Крещение состоялось. Михална осмысленно и достойно отказалась от ответственности за детей. Вот чего не сделала перед смертью ее мать Мария.

3

Десять лет назад. С Павлом Эльвиру связал случай мошенничества со стороны хозяйки квартиры, куда она поселилась вместе с сокурсницей Любой. Хозяйка оказалась аферисткой: деньги за квартиру взяла, впускать квартирантов отказалась. Пострадавшие были вынуждены обратиться за помощью в опорный пункт. Дежурный участковый милиционер был доброжелателен, внимателен, но строг – от него в полной мере сквозило прописной субординацией. Эльвира, не скрывая эмоций, торопливо наговаривала обстоятельства дела участковому и завороженно следила за движением его губ. Казалось, он не заметил восторга, на прощанье обаял Эльвиру внимательным взглядом и только её губам сказал:

– Обещаю виновницу привлечь к ответу.

Через несколько дней в съёмной квартире на улице Захарова раздался телефонный звонок. Сняла трубку Эльвира, голос узнала.

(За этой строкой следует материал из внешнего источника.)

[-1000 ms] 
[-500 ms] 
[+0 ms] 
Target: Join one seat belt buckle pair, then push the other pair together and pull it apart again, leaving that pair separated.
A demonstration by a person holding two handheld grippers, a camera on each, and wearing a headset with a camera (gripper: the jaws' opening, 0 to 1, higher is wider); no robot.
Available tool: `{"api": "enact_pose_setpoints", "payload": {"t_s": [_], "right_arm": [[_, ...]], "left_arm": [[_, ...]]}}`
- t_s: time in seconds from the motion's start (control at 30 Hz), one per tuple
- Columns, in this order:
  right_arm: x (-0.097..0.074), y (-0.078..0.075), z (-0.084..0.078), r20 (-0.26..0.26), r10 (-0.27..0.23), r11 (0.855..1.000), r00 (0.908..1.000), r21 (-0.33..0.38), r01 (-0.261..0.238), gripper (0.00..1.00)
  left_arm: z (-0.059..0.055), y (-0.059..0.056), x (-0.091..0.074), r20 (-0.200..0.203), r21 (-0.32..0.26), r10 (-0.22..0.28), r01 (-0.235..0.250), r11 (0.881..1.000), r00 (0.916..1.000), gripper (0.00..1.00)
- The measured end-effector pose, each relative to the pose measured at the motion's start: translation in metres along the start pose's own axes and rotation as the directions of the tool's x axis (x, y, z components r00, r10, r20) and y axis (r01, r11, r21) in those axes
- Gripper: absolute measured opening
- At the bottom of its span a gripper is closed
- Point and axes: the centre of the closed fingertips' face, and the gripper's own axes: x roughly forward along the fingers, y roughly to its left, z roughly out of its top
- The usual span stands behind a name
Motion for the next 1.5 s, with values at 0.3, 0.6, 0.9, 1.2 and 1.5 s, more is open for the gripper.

– Вы незамедлительно должны приехать к кинотеатру «Партизан». Он недалеко от опорного пункта.

Время было позднее – десять часов вечера. Уже через полчаса она выходила из автобуса у ресторана «Каменный цветок». Поднимаясь по крутой лестнице к кинотеатру «Партизан» услышала свое имя, обернулась на голос, увидела стоящего у входа в ресторан красавца мужчину, остановилась. Это был Павел Петрович, и пока он шёл к ней, казалось, все цветы на клумбах перед рестораном вместе с ним улыбались, а она ждала и трепетала.

Он подошел, обнял Эльвиру, словно знал её всегда и всегда был рад встрече с ней. Держа её руки в своих, повёл к ресторану, сообщая на ходу, что деньги хозяйка вернула. Он помог Эльвире снять демисезонное пальто, сдал его в гардероб. Затаённо улыбаясь, подтвердил свой интерес:

– Очарован, рад знакомству!

Эльвира одета скромно – не для ресторана: юбочка—плиссе, серый югославский джемпер. Павел подвел её к столику, начал знакомить с друзьями. Одного из мужской компании представил братом – художником Александром. Светские разговоры мужчины вели, перемежая их призывными тостами о дружбе, любви, о верности… Ей не забывали наливать шампанского. Компания для Эльвиры непривычная, ей было лестно находиться среди четырех солидных мужчин. Она вслушивалась в разговоры, поддерживала тосты, так и не заметила, как стали наливать коньяк. Уже опустели соседние столики, а компания продолжала веселье. Александр, наклонившись к Эльвире, шепнул: «Он – Ваш». Наконец, стали прощаться. Эльвире вызвали такси, но Павел не отпустил её…

Откровенность рассвета рассеяла по комнате тяжелую сонливость, вырывая из полумрака неряшливо разбросанные вещи. Эльвира сидела на кровати, съежившаяся и взъерошенная, рассматривала убранство комнаты. Было зябко и нестерпимо грустно, вот так сидеть в чужой комнате. Время от времени Эльвира бросала взгляд на соседнюю кровать. Мужчина, разметавшись, лежал на ней наполовину прикрытый одеялом. Вчера он для неё был кумиром.

Ночью она ушла от него, осторожно высвободившись из объятий, и до рассвета сидела, боясь шевельнуться. Не было сил ни сожалеть, ни радоваться. Он чему—то улыбался во сне. Эльвира тоже улыбнулась. «Все будет хорошо!» – но чувствуя, что краска стыда не сходит с лица, она не успокаивалась. Она знала, что наступить должен тяжелый момент, который предстоит еще пережить – встреча с Ним. Он и Она теперь были другими. Какой будет эта встреча?. Обхватив колени руками и, упершись в них подбородком, Эльвира ждала.

Он все также спокойно спал, не чувствуя ни её взгляда, ни её трепетного ожидания. Подслеповатый портрет Есенина, вчера скорбно смотревший на неё, сегодня пошленько подмигивал. Её настораживали все безделушки, которые попадались на глаза. Все хихикало и осуждало её. Натюрморт, написанный умелой рукой, выглядел убого. Были теперь ясно видны несмелые мазки, грубые и незаконченные очертания предметов. Понимая, что она готовит себя к худшему, не зная, чем больше заняться, она встала. Не найдя возле кровати обуви, ступая босыми ногами, подошла к столу. Стол был завален книгами, посудой. Не заинтересовавшись ни одним из лежащих на нем предметов, она прошлепала по всей комнате. Плакат, склеенный из газетных вырезок, трубил о мужской силе и ловкости. Её вспугнул шорох.